Sitting in the garden this morning (such is my practice, especially at the moment in these sunny days at the end of Eastertide) I could hear the birds – mostly blackbirds and belligerent robins, I think – in the trees and bushes: all that singing made me think of the great Pentecost sequence we hear (this year at live-streamed Mass: the Dominican melody and a translation are at the end of this blog post) – and that in turn sent me to check the Latin of the psalm in front of me, Psalm 103 or 104 depending on which version you’re using.
You make springs gush forth in the valleys…
The wild asses quench their thirst.
On their banks dwell the birds of heaven:
From the branches they sing their song.
It is a great hymn to the natural world – I think, sometimes, in a more humanistic age, certainly a post-Romantic one we think less about how much “nature poetry” there is in the Bible. Job is magnificent; the Psalms – as well as having all sorts of other issues and emotions – are a wonder.

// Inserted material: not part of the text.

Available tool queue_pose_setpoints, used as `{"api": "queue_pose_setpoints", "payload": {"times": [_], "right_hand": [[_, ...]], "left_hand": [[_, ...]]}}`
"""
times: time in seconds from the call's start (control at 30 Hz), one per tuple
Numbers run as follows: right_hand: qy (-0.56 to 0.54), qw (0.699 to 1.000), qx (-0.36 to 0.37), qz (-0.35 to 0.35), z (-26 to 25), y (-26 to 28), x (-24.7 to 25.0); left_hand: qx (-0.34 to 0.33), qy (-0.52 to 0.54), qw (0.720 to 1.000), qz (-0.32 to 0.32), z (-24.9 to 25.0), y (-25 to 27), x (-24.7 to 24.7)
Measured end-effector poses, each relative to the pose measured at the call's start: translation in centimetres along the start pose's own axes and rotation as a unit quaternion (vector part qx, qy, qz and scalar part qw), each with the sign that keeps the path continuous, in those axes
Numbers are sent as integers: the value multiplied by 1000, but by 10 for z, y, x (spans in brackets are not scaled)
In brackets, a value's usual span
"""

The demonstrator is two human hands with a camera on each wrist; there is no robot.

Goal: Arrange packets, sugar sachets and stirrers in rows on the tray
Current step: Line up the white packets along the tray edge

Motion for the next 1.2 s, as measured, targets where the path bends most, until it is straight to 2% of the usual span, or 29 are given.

However, in this case there is an interesting discrepancy between the Vulgate translation of Psalm 103 (104) and the revised psalter and Grail Translation. It comes down to the Vulgate saying that the birds sing “from the middle of the stones” (De medio petrarum dabunt voces) and the 1945 revision of the Psalms having them in the trees “inter ramos.” My Hebrew really isn’t up to going back to the orginal, but with the help of Bible Hub and a dictionary it seems “among the branches” (mibben ‘opayim) is right.
I will develop this as a less overtly theological reflection in a minute, but my first point is this image of the birds in among the rocks, rather than in the lush vegetation of my allotment or beside the flowing waters that so often are the Biblical image of peace and fecundity. That’s because it strikes me as apt and poignant that this Easter we have been singing in among the rocks, like little birds picking at odd seeds in dry stony places.
I don’t think this is simply a Christian image – or if it is, that’s because that imagery is so deep in our psyche that it is inescapable. There is another side to this in that at a very deep human level we crave the lush, damp woodland, and the fertility that it promises, whether an external grace or the lavish generosity of nature:
each pond with its blazing lilies
is a prayer heard and answered
lavishly, every morning
whether or not
you have ever dared to be happy,
whether or not
you have ever dared to prayMorning Prayer, Mary Oliver
But this has not been a lush time for many, faced with huge boulders of limitations or tiny pebbles stuck in our shoes. Loudest we have heard (and rightly listened to) narratives of impotent rage in the face of suffering; fierce political rhetoric in the face of duplicity and mismanaged expectations; fear, at the most basic of dying or losing people we love. We have been lucky, here in middle England, to have a hot, sunny spring time to give us joy, but underneath it has been the fear of extinction, of never seeing a dear friend again. When writing to someone recently about the death of our Dean and friend Brian Findlay I used the phrase “losing touch” to someone, and thought what a strange image that is in these non-tactitle days. Then I read Susie Dent on the language of touch, where she acknowledges the double life of these words seems oddly fitting: unbidden, a wish-list of hands I want to hold, people I want to hug flooded in. Stony times of loss and bereavement.
Today, I like the idea that we are little birds picking for seeds in among the stones, so here (for me at least) in this great hymn is one of those seeds. In the Christian context this might be seen as the proper gift of the Holy Spirit: at a very human level and without religious affiliation, this is the gentle breathing of meditation, especially in vv 4, 7 and 8, cooling me when I am het up, comforting, a break in the heat of the day; something that washes, that irrigates. A lush place, cool, private and cleansed beneath the trees (Mary Oliver again). An event or a force (are either of these the right word?) for Compassion.